TASK PROMPT → Work through the data below and give the number of lines holding the word "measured", without any other text.

---------- SUPPLIED MATERIAL ----------

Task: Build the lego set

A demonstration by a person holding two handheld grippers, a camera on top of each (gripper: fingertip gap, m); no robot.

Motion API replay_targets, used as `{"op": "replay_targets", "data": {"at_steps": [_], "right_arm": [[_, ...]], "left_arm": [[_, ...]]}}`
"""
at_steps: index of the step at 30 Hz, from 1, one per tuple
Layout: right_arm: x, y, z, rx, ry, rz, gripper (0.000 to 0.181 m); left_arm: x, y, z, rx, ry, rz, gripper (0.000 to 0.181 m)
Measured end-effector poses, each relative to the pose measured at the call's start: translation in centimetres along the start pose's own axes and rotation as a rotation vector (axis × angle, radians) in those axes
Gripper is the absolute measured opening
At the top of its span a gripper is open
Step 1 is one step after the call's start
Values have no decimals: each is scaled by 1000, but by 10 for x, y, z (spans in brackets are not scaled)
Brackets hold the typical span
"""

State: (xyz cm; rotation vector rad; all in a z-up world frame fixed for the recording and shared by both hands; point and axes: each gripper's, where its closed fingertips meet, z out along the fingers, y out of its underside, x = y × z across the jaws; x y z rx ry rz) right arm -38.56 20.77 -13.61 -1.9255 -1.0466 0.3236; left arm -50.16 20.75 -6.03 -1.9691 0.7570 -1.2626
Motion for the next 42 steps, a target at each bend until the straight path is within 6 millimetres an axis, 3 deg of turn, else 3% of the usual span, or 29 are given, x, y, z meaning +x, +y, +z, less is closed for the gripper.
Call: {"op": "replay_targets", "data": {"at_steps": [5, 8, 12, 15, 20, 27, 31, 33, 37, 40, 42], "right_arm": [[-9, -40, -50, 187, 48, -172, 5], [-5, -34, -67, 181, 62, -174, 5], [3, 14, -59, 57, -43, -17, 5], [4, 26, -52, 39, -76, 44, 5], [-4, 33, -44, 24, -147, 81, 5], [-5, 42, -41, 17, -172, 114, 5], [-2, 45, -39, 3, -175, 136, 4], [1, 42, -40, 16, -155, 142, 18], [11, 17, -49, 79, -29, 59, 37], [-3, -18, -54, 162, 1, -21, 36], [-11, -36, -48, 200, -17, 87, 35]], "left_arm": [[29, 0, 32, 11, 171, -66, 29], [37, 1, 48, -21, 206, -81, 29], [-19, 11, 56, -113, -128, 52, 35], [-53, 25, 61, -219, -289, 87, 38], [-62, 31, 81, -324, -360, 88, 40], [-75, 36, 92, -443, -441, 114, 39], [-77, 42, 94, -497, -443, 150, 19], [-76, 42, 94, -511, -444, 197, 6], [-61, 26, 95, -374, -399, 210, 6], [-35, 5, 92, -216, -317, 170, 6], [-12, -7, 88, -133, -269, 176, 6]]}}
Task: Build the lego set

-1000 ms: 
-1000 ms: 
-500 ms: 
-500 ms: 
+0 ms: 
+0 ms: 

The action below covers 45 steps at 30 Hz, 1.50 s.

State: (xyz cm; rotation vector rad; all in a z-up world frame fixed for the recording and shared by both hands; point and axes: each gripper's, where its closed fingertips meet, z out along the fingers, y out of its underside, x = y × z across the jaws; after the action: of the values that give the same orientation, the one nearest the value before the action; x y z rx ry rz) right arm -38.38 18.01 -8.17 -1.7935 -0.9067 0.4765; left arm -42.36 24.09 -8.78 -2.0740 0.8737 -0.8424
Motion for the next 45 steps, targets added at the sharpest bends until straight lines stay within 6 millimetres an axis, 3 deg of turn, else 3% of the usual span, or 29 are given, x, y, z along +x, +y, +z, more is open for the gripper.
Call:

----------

EXPECTED ANSWER → 2